Friday, December 9, 2011

The Rhythm of the Days

While it is true that the whole world works on a week of seven days and an official calendar of 365.25 days, it does not mean that the pace of the time is identical in all countries.  In each country, there is a time for business and time for other things.  Whether you like it or not, you have to take these patterns into account when doing business.
For example, in the good old days of Brezhnev at the time of the Soviet Union, wary consumers, if they had a choice of course, never bought anything made on a Monday, Friday, or the last week of the month.  The workers had hangovers on the first day and were hurrying to meet quota at the other times.  In Paris, it is best to take care of official business, including banking and post office, in the morning as the clerks become down-right unpleasant as the end of the work day approaches.  In Germany, the unions prevent stores from staying open late, meaning shopping is hectic between 4-6 in the afternoon and then almost shuts down completely afterwards.  In the Mediterranean basin, due to the heat, except for shops in modern, air-conditioned malls, most establishments close between two and four in the afternoon.  On the bright side, they stay open late.
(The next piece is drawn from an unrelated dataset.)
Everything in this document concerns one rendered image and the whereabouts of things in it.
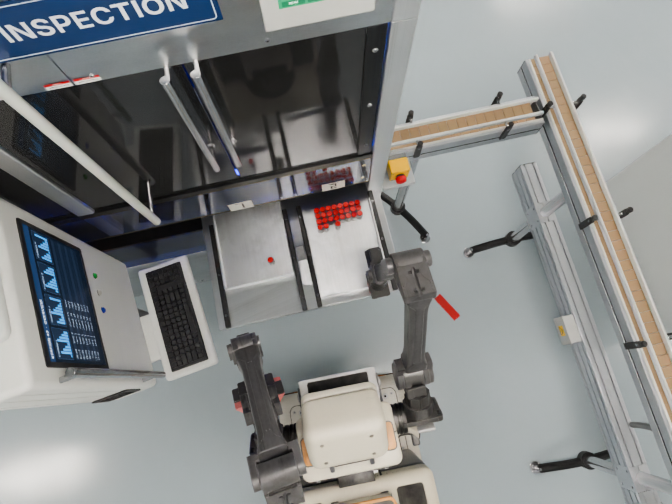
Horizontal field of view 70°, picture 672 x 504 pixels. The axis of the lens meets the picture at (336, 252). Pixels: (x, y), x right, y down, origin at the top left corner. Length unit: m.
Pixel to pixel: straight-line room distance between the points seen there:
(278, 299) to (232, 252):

Most countries in the West have a real two day weekend, except for those working in retail.  In the United States, Saturday has become a big errand day, with even banks giving into competition and opening half days on Saturday.  The term bankers’ hours no longer means short working days.  By contrast, Sunday is spent reading the especially long Sunday paper and watching football games on TV during the season for those who are football fans.  Israel has a completely different rhythm to life.  Friday is an intense half day of work.  The local joke is that Friday is a SEX day, referring to the Hebrew initials for mopping, shopping, and cooking.  However, on Friday afternoon, many people take a long nap in the afternoon.  Saturday for most people is doing things they don’t have to do, however they define it.  Some people take hikes while others go shopping (In the stores, by law at least, only non-Jews can be forced to work on Saturday, the Sabbath).  The Sabbath for most non-religious people is a busy but fun day.  On the other hand, while the rest of world is resting on Sunday, Israelis are back to work.  Monday has a different meaning in Israel than elsewhere.  Each place to its pace.